The dry, warm weather hampered 11-year-old Quinton Westphal’s lawn mowing business this summer.
“It was so hot,” said Quinton, with a shrug of the shoulders and a “what can you do?” expression.
But it wasn’t enough to dampen the young entrepreneur’s spirit, as Quinton said he made the best of it, pointing to several yards he mowed in his east Lawrence neighborhood.
The $120 or so that he earned this summer was a little less than he’d expected, however.
That Mother Nature can cut into a bottom line was the second business lesson Quinton had to learn the hard way this year.
Quinton spent a year saving $250 for a new lawn mower to start his lawn mowing business by collecting cans, selling homemade duct-tape wallets and socking away his birthday money. Last May, just a couple of days after Quinton and his dad, Schuyler, bought a new mower, it was stolen from the family’s backyard.

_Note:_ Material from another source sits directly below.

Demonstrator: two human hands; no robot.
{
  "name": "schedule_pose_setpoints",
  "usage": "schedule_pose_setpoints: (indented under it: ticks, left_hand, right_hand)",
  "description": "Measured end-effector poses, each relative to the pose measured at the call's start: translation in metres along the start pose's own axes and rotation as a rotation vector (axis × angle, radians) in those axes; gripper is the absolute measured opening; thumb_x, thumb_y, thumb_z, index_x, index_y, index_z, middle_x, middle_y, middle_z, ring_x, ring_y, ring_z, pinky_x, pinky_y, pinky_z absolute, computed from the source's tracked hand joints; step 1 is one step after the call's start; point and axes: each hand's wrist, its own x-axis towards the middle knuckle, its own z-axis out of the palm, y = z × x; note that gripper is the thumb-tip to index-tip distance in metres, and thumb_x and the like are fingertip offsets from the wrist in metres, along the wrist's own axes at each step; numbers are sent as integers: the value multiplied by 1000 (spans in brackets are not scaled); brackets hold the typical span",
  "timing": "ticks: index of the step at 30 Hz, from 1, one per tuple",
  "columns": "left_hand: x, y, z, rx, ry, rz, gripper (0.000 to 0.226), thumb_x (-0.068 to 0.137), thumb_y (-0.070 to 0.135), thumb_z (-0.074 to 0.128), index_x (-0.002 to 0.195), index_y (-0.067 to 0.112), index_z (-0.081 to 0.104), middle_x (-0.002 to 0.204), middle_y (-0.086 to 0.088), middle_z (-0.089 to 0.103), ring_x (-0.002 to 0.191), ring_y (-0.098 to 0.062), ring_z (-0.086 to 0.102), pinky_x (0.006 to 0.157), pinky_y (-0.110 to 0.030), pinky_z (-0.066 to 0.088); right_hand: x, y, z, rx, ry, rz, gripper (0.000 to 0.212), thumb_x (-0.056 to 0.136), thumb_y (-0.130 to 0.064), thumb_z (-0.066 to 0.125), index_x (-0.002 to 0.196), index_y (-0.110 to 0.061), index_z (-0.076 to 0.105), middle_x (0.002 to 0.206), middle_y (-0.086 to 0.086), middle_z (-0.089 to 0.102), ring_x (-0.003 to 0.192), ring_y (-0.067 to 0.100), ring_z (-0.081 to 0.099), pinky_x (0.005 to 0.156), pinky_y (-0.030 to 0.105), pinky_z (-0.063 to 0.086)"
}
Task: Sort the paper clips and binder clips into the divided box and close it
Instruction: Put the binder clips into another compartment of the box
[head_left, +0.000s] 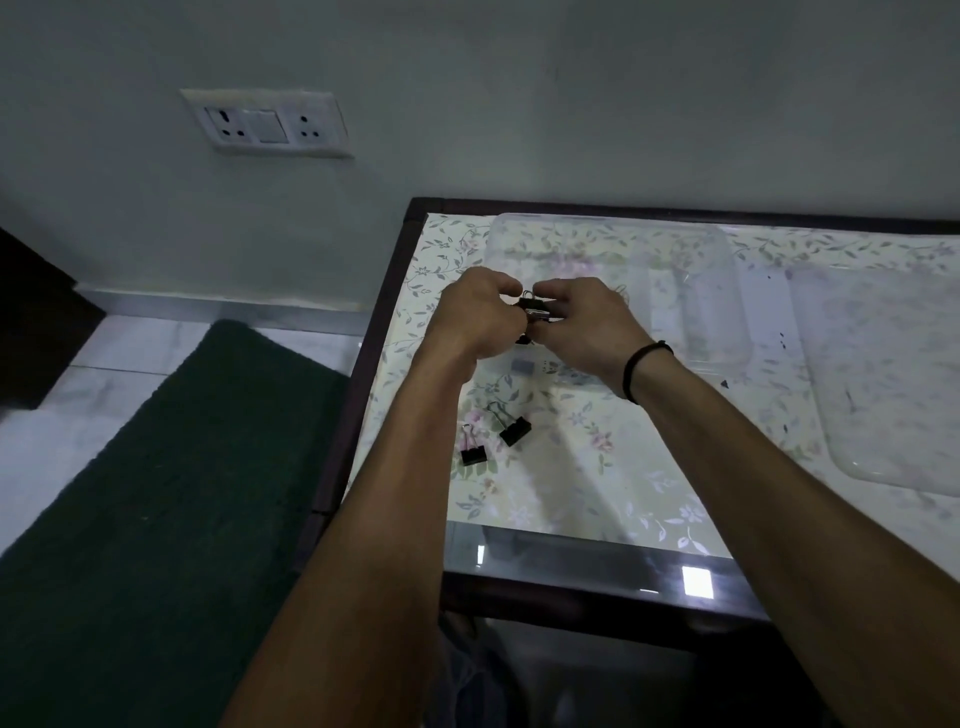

Quinton thought his dream of his own mowing business had rolled away with the mower.
But minutes after a Journal-World story went online detailing the theft, calls and emails started coming in, with a slew of good Samaritans offering to buy Quinton a new mower.
Lawrence cardiologist Roger Dreiling, who operated a lawn mowing business in his youth, was the first to contact the family and bought Quinton a new mower.
Quinton showed off the new mower, which he said works great and is actually a more expensive model than the one that was stolen.
And like many small businesses that have been negatively affected by this summer’s weather, Quinton is already looking forward and planning for next year.
He’s been working on early designs for a flier he’ll pass out this fall, hoping to get the jump on the competition come next year.